Беда пришла на десятый день. После условного стука на станции подняли гермозатвор. А потом из темноты переходов вышли те, кого никто не ждал. Макс еще издалека услышал крики. Вскочил со своего места, рядом тенью тут же вырос Артем и испуганно на него посмотрел. Пока Алединский судорожно соображал, полумрак все больше и больше наполнялся звуками борьбы, воплями и голосами.
— Сейчас… посмотрим, что там, — сквозь зубы прошептал он.
Со станции грохнул выстрел, и Макс вздрогнул. Прижался к стенке тоннеля и дернул за собой Артема.
— Тихо, — скомандовал он.
Наспех вытащил из рюкзака пистолет. Руки дрожали, а он еще стрелять собрался. Макс сделал несколько осторожных шагов вперед, заглянул на станцию и остолбенел. Там творился хаос. Крики смешивались с ударами и руганью. Полумрак вспарывал свет ярких фонарей в руках людей в странной одежде. Они были одеты в синие и прозрачные дождевики поверх одинаковой униформы. И они все лезли и лезли на станцию, как вода в пробитую брешь. Слепили фонарями, били и стреляли.
— Харэ патроны тратить, — звучно прокатился голос.
Алединский увидел говорящего и похолодел. Он понял, что это за странная одежда. Форма заключенных. Напротив его универа в паре остановок отсюда было СИЗО. Они с одногруппниками все угарали, что у них там жизненный цикл человека на паре квадратных километров: церковь, универ, завод, тюрячка и за ней кладбище. Макс похолодел и застыл в отвратительном ступоре. Как теперь? Куда? Он с ужасом понял, что сейчас ему намного страшнее, чем когда он бежал на станцию сразу после ядерного удара. Он чувствовал, что его замутило. Прерывисто вдохнул. Паниковать нельзя. Он посмотрел на зэков, которые загоняли людей как скот, и снова коротко вдохнул. А не паниковать — невозможно.

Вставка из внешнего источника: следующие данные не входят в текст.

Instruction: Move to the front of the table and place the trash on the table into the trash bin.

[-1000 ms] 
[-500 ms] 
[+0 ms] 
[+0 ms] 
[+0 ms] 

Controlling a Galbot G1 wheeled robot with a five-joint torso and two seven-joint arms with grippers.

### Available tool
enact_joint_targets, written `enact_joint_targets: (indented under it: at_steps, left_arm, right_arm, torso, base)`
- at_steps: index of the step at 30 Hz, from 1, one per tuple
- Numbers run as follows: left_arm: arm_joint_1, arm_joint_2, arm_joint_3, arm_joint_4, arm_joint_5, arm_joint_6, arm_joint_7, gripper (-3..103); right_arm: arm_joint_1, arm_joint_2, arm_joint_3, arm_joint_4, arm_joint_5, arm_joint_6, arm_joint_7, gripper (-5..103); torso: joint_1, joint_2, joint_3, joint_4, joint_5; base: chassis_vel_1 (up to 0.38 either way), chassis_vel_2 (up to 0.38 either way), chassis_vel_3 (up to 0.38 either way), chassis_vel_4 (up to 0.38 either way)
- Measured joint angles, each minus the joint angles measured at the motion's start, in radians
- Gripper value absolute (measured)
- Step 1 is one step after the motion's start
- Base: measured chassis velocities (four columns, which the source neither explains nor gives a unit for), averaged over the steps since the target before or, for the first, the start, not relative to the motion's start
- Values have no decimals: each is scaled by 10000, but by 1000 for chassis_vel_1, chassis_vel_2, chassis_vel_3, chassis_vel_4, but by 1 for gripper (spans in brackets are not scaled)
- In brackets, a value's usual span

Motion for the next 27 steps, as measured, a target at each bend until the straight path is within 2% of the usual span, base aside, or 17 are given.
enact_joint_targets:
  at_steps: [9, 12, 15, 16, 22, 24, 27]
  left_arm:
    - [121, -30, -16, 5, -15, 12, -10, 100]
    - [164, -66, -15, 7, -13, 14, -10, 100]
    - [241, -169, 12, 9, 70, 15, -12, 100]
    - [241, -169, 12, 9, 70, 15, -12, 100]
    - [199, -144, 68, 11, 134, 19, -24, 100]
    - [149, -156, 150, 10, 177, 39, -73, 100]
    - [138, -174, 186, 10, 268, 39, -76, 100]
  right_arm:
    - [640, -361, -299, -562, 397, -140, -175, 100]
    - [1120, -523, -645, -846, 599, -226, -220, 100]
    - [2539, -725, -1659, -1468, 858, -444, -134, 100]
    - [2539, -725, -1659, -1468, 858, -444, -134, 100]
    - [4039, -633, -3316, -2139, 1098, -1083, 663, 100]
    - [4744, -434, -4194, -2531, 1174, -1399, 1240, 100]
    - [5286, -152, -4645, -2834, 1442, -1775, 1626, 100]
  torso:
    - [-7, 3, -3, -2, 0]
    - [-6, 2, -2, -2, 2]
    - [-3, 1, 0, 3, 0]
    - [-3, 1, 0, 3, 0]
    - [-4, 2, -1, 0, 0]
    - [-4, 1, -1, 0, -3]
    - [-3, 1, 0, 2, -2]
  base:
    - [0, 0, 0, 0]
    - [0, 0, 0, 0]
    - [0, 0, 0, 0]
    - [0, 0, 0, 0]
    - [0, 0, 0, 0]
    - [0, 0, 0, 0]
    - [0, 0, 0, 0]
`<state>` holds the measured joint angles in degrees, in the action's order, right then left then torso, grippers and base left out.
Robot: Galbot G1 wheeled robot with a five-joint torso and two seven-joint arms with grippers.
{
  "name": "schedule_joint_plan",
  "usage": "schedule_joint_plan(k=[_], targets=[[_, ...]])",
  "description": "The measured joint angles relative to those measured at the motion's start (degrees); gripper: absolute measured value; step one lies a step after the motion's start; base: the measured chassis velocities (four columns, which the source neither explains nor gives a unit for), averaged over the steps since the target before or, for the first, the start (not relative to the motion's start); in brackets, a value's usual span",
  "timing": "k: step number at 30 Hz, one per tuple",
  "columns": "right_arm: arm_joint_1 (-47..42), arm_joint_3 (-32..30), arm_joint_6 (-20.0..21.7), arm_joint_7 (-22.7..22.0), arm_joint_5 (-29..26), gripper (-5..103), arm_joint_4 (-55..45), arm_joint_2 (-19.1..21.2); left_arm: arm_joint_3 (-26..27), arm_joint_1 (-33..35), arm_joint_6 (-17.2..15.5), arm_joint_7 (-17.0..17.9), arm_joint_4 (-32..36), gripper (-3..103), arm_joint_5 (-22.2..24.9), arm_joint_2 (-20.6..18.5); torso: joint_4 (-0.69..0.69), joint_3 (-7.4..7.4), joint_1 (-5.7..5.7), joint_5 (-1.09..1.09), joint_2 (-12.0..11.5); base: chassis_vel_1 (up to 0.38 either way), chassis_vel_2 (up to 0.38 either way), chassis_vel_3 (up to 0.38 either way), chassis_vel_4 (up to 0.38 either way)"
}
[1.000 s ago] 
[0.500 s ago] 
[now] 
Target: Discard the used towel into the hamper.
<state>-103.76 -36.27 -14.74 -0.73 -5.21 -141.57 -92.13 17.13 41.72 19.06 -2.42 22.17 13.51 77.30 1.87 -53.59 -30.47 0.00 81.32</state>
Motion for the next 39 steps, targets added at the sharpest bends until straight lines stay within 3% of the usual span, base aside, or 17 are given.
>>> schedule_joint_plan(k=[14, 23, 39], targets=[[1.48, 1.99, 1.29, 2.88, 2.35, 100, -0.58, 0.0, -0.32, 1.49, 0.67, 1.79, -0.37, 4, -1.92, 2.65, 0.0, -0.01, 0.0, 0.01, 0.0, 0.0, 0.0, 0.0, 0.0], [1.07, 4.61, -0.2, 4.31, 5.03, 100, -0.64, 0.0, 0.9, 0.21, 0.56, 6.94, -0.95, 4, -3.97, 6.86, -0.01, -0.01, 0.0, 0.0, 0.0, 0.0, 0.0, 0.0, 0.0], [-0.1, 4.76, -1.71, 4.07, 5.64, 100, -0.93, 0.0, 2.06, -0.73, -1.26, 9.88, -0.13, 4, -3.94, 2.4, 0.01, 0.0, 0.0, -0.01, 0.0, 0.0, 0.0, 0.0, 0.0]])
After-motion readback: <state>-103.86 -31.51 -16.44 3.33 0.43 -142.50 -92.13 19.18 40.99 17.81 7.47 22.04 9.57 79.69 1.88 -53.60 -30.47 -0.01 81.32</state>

Те, кто пытался сопротивляться, лежали на станции — забитые и расстрелянные. Остальные убежали в тоннель, но там был тупик — закрытый гермозатвор. Макс подумал, что может как-нибудь прокрасться мимо них и выскочить в вестибюль станции и тут же затряс головой — не получится. Это же не стелс в игре, это страшная сука-реальность.
Темный холл наполнялся новыми хозяевами и их правилами выживания.
— Живых сюда.
— Телок не убивать.
— Хуле смотришь? Чо, жить хочешь? Я вот тоже хочу.